::: Data excerpt

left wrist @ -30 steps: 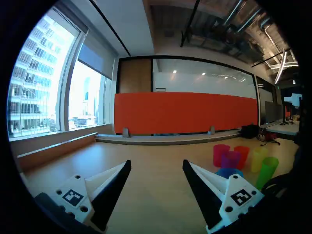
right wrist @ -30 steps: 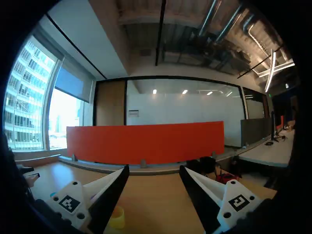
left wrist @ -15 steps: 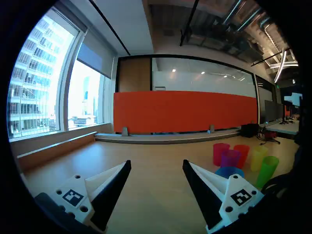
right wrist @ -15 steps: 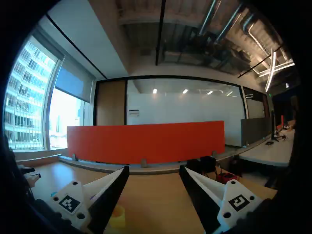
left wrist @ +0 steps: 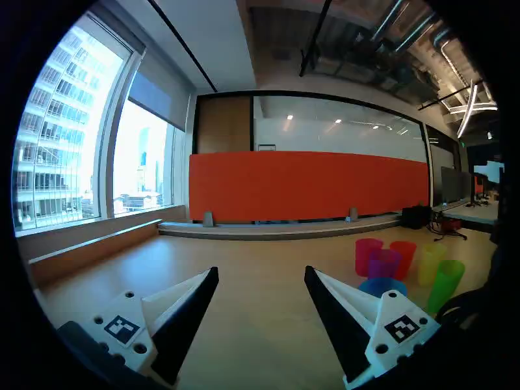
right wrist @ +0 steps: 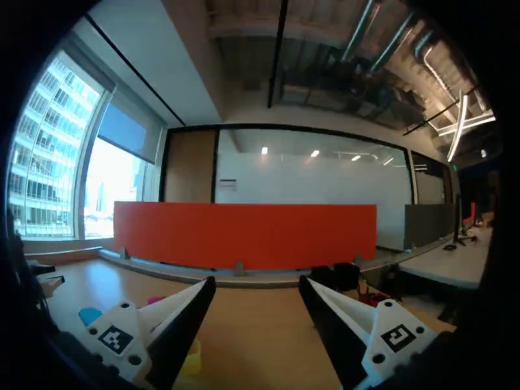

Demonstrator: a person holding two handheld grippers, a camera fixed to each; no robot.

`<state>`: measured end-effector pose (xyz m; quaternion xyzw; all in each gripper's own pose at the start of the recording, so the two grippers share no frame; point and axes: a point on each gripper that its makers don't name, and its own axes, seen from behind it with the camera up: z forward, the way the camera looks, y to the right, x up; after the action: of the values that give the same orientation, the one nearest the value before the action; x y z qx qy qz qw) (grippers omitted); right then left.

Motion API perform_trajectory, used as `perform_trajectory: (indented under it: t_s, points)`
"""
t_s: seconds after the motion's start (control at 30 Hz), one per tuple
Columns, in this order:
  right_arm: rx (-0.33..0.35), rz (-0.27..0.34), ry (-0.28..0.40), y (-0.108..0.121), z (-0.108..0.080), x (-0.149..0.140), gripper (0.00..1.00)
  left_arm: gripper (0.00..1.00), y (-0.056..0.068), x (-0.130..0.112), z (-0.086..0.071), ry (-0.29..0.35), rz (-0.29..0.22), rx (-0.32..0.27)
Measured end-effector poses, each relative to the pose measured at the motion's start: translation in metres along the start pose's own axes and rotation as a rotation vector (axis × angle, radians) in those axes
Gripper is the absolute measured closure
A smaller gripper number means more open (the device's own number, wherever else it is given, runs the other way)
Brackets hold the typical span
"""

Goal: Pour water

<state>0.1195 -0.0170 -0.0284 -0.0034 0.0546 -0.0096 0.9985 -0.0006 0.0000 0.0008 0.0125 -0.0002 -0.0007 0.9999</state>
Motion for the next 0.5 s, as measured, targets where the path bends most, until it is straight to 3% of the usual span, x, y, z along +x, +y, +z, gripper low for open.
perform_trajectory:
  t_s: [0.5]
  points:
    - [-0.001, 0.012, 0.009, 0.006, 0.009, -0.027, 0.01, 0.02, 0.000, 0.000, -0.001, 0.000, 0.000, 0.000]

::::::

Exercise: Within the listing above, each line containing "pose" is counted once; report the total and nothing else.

Exercise response: 2